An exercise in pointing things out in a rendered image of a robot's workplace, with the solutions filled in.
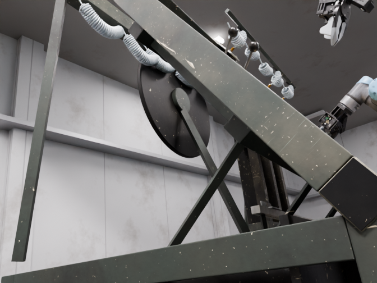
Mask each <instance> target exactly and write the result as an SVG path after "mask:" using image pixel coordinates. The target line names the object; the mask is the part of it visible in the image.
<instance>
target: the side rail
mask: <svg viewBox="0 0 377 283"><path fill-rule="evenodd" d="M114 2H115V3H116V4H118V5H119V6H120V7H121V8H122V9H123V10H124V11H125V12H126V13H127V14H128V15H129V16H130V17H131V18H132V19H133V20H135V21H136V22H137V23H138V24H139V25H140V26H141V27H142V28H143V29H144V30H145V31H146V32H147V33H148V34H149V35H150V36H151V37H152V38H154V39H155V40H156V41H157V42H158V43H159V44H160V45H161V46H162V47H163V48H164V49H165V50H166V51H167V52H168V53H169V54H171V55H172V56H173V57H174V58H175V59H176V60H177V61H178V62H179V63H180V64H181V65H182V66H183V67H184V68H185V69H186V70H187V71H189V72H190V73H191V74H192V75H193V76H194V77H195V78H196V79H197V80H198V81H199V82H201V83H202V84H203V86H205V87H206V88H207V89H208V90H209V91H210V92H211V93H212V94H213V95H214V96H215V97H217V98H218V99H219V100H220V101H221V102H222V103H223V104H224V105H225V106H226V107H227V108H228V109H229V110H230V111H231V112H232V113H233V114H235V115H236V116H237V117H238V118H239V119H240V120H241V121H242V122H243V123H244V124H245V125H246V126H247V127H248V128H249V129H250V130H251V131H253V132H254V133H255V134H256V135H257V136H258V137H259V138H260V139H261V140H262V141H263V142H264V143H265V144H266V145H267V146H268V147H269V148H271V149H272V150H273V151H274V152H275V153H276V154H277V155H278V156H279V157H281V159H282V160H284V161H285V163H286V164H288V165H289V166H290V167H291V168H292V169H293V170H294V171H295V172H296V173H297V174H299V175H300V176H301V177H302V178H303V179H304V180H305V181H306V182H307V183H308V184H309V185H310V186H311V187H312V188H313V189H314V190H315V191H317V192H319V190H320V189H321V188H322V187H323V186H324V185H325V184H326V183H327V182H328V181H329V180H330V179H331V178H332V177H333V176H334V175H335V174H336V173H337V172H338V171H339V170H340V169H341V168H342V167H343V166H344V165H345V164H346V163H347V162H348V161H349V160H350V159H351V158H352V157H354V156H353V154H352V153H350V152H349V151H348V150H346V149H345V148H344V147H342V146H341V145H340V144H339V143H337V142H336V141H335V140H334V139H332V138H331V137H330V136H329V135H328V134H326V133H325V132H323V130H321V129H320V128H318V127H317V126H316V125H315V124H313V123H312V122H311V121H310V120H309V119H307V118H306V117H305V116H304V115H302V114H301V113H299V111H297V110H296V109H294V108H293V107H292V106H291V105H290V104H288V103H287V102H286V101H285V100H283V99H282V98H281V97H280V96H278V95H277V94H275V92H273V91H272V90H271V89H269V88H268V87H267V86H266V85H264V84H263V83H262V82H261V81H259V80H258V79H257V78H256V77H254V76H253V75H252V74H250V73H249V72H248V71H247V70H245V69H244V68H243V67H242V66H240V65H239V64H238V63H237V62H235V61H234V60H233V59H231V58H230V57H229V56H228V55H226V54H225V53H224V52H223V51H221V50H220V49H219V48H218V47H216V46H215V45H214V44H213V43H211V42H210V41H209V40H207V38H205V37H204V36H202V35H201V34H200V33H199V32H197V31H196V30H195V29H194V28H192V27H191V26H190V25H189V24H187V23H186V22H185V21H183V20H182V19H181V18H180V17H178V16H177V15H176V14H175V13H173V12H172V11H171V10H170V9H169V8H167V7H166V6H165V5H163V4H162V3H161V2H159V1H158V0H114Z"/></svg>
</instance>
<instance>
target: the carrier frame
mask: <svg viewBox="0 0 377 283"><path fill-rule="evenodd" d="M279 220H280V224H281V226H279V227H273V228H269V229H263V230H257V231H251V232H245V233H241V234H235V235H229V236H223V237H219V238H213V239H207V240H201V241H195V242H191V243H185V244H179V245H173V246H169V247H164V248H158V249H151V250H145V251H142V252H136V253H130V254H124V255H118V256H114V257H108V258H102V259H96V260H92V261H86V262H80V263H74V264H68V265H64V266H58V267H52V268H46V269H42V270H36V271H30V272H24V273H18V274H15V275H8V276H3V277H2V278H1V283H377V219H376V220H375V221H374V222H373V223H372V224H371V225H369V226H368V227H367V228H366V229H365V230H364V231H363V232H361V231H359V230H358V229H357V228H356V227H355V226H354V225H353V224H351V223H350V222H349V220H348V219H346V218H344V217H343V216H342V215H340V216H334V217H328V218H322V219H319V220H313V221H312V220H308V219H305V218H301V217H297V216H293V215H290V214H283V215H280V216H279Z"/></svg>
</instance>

-.-.-

#### DIRECTIONS
Hand over the entries again, exactly as written and without the pictures.

#### COMPLETED TASK
An exercise in pointing things out in a rendered image of a robot's workplace, with the solutions filled in.
Mask each <instance> target exactly and write the result as an SVG path after "mask:" using image pixel coordinates. The target line names the object; the mask is the part of it visible in the image.
<instance>
target: the side rail
mask: <svg viewBox="0 0 377 283"><path fill-rule="evenodd" d="M114 2H115V3H116V4H118V5H119V6H120V7H121V8H122V9H123V10H124V11H125V12H126V13H127V14H128V15H129V16H130V17H131V18H132V19H133V20H135V21H136V22H137V23H138V24H139V25H140V26H141V27H142V28H143V29H144V30H145V31H146V32H147V33H148V34H149V35H150V36H151V37H152V38H154V39H155V40H156V41H157V42H158V43H159V44H160V45H161V46H162V47H163V48H164V49H165V50H166V51H167V52H168V53H169V54H171V55H172V56H173V57H174V58H175V59H176V60H177V61H178V62H179V63H180V64H181V65H182V66H183V67H184V68H185V69H186V70H187V71H189V72H190V73H191V74H192V75H193V76H194V77H195V78H196V79H197V80H198V81H199V82H201V83H202V84H203V86H205V87H206V88H207V89H208V90H209V91H210V92H211V93H212V94H213V95H214V96H215V97H217V98H218V99H219V100H220V101H221V102H222V103H223V104H224V105H225V106H226V107H227V108H228V109H229V110H230V111H231V112H232V113H233V114H235V115H236V116H237V117H238V118H239V119H240V120H241V121H242V122H243V123H244V124H245V125H246V126H247V127H248V128H249V129H250V130H251V131H253V132H254V133H255V134H256V135H257V136H258V137H259V138H260V139H261V140H262V141H263V142H264V143H265V144H266V145H267V146H268V147H269V148H271V149H272V150H273V151H274V152H275V153H276V154H277V155H278V156H279V157H281V159H282V160H284V161H285V163H286V164H288V165H289V166H290V167H291V168H292V169H293V170H294V171H295V172H296V173H297V174H299V175H300V176H301V177H302V178H303V179H304V180H305V181H306V182H307V183H308V184H309V185H310V186H311V187H312V188H313V189H314V190H315V191H317V192H319V190H320V189H321V188H322V187H323V186H324V185H325V184H326V183H327V182H328V181H329V180H330V179H331V178H332V177H333V176H334V175H335V174H336V173H337V172H338V171H339V170H340V169H341V168H342V167H343V166H344V165H345V164H346V163H347V162H348V161H349V160H350V159H351V158H352V157H354V156H353V154H352V153H350V152H349V151H348V150H346V149H345V148H344V147H342V146H341V145H340V144H339V143H337V142H336V141H335V140H334V139H332V138H331V137H330V136H329V135H328V134H326V133H325V132H323V130H321V129H320V128H318V127H317V126H316V125H315V124H313V123H312V122H311V121H310V120H309V119H307V118H306V117H305V116H304V115H302V114H301V113H299V111H297V110H296V109H294V108H293V107H292V106H291V105H290V104H288V103H287V102H286V101H285V100H283V99H282V98H281V97H280V96H278V95H277V94H275V92H273V91H272V90H271V89H269V88H268V87H267V86H266V85H264V84H263V83H262V82H261V81H259V80H258V79H257V78H256V77H254V76H253V75H252V74H250V73H249V72H248V71H247V70H245V69H244V68H243V67H242V66H240V65H239V64H238V63H237V62H235V61H234V60H233V59H231V58H230V57H229V56H228V55H226V54H225V53H224V52H223V51H221V50H220V49H219V48H218V47H216V46H215V45H214V44H213V43H211V42H210V41H209V40H207V38H205V37H204V36H202V35H201V34H200V33H199V32H197V31H196V30H195V29H194V28H192V27H191V26H190V25H189V24H187V23H186V22H185V21H183V20H182V19H181V18H180V17H178V16H177V15H176V14H175V13H173V12H172V11H171V10H170V9H169V8H167V7H166V6H165V5H163V4H162V3H161V2H159V1H158V0H114Z"/></svg>
</instance>
<instance>
target: the carrier frame
mask: <svg viewBox="0 0 377 283"><path fill-rule="evenodd" d="M279 220H280V224H281V226H279V227H273V228H269V229H263V230H257V231H251V232H245V233H241V234H235V235H229V236H223V237H219V238H213V239H207V240H201V241H195V242H191V243H185V244H179V245H173V246H169V247H164V248H158V249H151V250H145V251H142V252H136V253H130V254H124V255H118V256H114V257H108V258H102V259H96V260H92V261H86V262H80V263H74V264H68V265H64V266H58V267H52V268H46V269H42V270H36V271H30V272H24V273H18V274H15V275H8V276H3V277H2V278H1V283H377V219H376V220H375V221H374V222H373V223H372V224H371V225H369V226H368V227H367V228H366V229H365V230H364V231H363V232H361V231H359V230H358V229H357V228H356V227H355V226H354V225H353V224H351V223H350V222H349V220H348V219H346V218H344V217H343V216H342V215H340V216H334V217H328V218H322V219H319V220H313V221H312V220H308V219H305V218H301V217H297V216H293V215H290V214H283V215H280V216H279Z"/></svg>
</instance>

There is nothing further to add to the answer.